*** Block opens ***
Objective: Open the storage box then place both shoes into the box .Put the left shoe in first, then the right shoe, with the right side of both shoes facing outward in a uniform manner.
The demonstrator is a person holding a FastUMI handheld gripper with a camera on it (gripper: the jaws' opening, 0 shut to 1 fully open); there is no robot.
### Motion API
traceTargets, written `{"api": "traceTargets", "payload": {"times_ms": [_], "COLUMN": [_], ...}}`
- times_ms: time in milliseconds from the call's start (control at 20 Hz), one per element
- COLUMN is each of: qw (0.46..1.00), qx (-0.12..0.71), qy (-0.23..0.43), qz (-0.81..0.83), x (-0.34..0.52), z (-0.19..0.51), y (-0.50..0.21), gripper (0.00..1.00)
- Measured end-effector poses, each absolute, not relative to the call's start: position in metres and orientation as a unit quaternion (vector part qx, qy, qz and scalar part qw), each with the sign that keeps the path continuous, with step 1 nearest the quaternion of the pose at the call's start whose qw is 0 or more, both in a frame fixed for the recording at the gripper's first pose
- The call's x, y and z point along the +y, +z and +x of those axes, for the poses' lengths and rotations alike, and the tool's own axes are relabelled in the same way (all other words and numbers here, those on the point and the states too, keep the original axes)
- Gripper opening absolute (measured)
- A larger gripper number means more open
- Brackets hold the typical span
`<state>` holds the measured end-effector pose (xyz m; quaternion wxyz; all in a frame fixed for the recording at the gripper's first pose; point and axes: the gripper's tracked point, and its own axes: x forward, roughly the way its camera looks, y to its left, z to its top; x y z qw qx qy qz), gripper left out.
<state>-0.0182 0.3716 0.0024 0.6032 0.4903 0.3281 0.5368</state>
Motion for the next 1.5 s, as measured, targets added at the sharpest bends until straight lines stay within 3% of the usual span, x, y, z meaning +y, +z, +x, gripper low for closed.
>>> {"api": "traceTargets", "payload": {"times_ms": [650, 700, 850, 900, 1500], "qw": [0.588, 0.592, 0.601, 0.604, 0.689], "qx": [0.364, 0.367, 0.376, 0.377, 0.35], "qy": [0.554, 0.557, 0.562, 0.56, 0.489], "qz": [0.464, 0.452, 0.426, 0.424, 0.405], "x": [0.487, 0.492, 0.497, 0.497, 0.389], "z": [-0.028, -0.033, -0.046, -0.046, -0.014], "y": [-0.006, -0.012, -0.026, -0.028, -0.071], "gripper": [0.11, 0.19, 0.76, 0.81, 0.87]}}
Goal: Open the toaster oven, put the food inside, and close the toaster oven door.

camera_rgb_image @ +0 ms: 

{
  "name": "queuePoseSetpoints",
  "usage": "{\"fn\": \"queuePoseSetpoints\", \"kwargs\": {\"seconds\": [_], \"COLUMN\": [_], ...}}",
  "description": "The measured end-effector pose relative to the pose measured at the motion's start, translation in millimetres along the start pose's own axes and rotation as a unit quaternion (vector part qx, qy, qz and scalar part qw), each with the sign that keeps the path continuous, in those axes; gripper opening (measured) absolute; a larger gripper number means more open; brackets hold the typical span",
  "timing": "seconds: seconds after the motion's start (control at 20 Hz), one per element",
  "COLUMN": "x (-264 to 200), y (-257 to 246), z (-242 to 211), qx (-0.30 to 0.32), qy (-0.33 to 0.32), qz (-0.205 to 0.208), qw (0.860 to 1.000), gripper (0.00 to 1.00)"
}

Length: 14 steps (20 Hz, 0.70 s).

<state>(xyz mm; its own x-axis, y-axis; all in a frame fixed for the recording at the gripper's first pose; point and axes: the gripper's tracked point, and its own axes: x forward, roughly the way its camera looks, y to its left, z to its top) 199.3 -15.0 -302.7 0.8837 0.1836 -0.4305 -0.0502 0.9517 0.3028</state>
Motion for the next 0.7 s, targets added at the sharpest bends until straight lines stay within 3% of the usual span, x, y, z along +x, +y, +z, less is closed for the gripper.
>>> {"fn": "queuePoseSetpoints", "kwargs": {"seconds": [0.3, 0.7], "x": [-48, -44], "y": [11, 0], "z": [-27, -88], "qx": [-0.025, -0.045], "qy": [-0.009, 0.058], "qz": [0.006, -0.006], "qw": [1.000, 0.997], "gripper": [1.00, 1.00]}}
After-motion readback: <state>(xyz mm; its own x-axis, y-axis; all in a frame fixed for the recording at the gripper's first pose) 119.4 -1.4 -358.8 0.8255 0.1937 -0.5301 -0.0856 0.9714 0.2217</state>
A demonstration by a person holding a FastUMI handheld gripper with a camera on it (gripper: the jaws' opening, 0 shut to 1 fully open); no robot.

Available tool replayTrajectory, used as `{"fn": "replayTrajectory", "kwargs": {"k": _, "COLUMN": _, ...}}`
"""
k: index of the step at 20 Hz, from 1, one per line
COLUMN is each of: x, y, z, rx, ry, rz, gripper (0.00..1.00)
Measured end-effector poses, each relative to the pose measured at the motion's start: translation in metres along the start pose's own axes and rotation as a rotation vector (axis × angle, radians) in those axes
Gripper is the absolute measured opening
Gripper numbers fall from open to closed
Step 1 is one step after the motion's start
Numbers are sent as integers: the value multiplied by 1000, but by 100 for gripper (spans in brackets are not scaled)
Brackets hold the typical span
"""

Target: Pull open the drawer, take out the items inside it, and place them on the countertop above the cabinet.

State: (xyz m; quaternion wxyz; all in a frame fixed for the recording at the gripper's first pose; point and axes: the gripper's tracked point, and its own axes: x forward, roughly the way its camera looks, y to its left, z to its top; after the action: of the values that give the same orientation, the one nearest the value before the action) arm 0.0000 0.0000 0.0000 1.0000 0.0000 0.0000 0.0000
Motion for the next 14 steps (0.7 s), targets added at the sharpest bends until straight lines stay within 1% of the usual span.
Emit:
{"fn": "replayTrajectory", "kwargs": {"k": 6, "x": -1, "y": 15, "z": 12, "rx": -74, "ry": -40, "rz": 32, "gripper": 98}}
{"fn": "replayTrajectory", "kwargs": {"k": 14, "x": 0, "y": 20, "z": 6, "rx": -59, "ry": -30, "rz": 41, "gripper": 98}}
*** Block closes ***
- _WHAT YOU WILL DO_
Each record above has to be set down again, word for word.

- _RESPONSE_
Objective: Open the storage box then place both shoes into the box .Put the left shoe in first, then the right shoe, with the right side of both shoes facing outward in a uniform manner.
The demonstrator is a person holding a FastUMI handheld gripper with a camera on it (gripper: the jaws' opening, 0 shut to 1 fully open); there is no robot.
### Motion API
traceTargets, written `{"api": "traceTargets", "payload": {"times_ms": [_], "COLUMN": [_], ...}}`
- times_ms: time in milliseconds from the call's start (control at 20 Hz), one per element
- COLUMN is each of: qw (0.46..1.00), qx (-0.12..0.71), qy (-0.23..0.43), qz (-0.81..0.83), x (-0.34..0.52), z (-0.19..0.51), y (-0.50..0.21), gripper (0.00..1.00)
- Measured end-effector poses, each absolute, not relative to the call's start: position in metres and orientation as a unit quaternion (vector part qx, qy, qz and scalar part qw), each with the sign that keeps the path continuous, with step 1 nearest the quaternion of the pose at the call's start whose qw is 0 or more, both in a frame fixed for the recording at the gripper's first pose
- The call's x, y and z point along the +y, +z and +x of those axes, for the poses' lengths and rotations alike, and the tool's own axes are relabelled in the same way (all other words and numbers here, those on the point and the states too, keep the original axes)
- Gripper opening absolute (measured)
- A larger gripper number means more open
- Brackets hold the typical span
`<state>` holds the measured end-effector pose (xyz m; quaternion wxyz; all in a frame fixed for the recording at the gripper's first pose; point and axes: the gripper's tracked point, and its own axes: x forward, roughly the way its camera looks, y to its left, z to its top; x y z qw qx qy qz), gripper left out.
<state>-0.0182 0.3716 0.0024 0.6032 0.4903 0.3281 0.5368</state>
Motion for the next 1.5 s, as measured, targets added at the sharpest bends until straight lines stay within 3% of the usual span, x, y, z meaning +y, +z, +x, gripper low for closed.
>>> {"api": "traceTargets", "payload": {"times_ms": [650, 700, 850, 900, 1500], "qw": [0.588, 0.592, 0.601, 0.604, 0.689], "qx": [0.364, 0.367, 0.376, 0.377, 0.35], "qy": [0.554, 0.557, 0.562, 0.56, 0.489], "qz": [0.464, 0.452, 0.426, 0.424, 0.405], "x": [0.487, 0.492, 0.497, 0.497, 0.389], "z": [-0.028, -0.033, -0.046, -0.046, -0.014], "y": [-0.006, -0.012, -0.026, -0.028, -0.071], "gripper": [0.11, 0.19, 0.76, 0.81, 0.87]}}
Goal: Open the toaster oven, put the food inside, and close the toaster oven door.

camera_rgb_image @ +0 ms: 

{
  "name": "queuePoseSetpoints",
  "usage": "{\"fn\": \"queuePoseSetpoints\", \"kwargs\": {\"seconds\": [_], \"COLUMN\": [_], ...}}",
  "description": "The measured end-effector pose relative to the pose measured at the motion's start, translation in millimetres along the start pose's own axes and rotation as a unit quaternion (vector part qx, qy, qz and scalar part qw), each with the sign that keeps the path continuous, in those axes; gripper opening (measured) absolute; a larger gripper number means more open; brackets hold the typical span",
  "timing": "seconds: seconds after the motion's start (control at 20 Hz), one per element",
  "COLUMN": "x (-264 to 200), y (-257 to 246), z (-242 to 211), qx (-0.30 to 0.32), qy (-0.33 to 0.32), qz (-0.205 to 0.208), qw (0.860 to 1.000), gripper (0.00 to 1.00)"
}

Length: 14 steps (20 Hz, 0.70 s).

<state>(xyz mm; its own x-axis, y-axis; all in a frame fixed for the recording at the gripper's first pose; point and axes: the gripper's tracked point, and its own axes: x forward, roughly the way its camera looks, y to its left, z to its top) 199.3 -15.0 -302.7 0.8837 0.1836 -0.4305 -0.0502 0.9517 0.3028</state>
Motion for the next 0.7 s, targets added at the sharpest bends until straight lines stay within 3% of the usual span, x, y, z along +x, +y, +z, less is closed for the gripper.
>>> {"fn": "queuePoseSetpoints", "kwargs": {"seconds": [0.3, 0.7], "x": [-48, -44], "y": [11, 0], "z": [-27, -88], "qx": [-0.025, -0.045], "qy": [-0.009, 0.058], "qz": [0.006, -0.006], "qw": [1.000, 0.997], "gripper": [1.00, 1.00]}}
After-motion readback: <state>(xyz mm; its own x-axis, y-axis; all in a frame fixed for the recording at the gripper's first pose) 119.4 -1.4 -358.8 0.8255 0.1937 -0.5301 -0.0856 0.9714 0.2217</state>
A demonstration by a person holding a FastUMI handheld gripper with a camera on it (gripper: the jaws' opening, 0 shut to 1 fully open); no robot.

Available tool replayTrajectory, used as `{"fn": "replayTrajectory", "kwargs": {"k": _, "COLUMN": _, ...}}`
"""
k: index of the step at 20 Hz, from 1, one per line
COLUMN is each of: x, y, z, rx, ry, rz, gripper (0.00..1.00)
Measured end-effector poses, each relative to the pose measured at the motion's start: translation in metres along the start pose's own axes and rotation as a rotation vector (axis × angle, radians) in those axes
Gripper is the absolute measured opening
Gripper numbers fall from open to closed
Step 1 is one step after the motion's start
Numbers are sent as integers: the value multiplied by 1000, but by 100 for gripper (spans in brackets are not scaled)
Brackets hold the typical span
"""

Target: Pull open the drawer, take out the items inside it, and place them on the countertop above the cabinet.

State: (xyz m; quaternion wxyz; all in a frame fixed for the recording at the gripper's first pose; point and axes: the gripper's tracked point, and its own axes: x forward, roughly the way its camera looks, y to its left, z to its top; after the action: of the values that give the same orientation, the one nearest the value before the action) arm 0.0000 0.0000 0.0000 1.0000 0.0000 0.0000 0.0000
Motion for the next 14 steps (0.7 s), targets added at the sharpest bends until straight lines stay within 1% of the usual span.
Emit:
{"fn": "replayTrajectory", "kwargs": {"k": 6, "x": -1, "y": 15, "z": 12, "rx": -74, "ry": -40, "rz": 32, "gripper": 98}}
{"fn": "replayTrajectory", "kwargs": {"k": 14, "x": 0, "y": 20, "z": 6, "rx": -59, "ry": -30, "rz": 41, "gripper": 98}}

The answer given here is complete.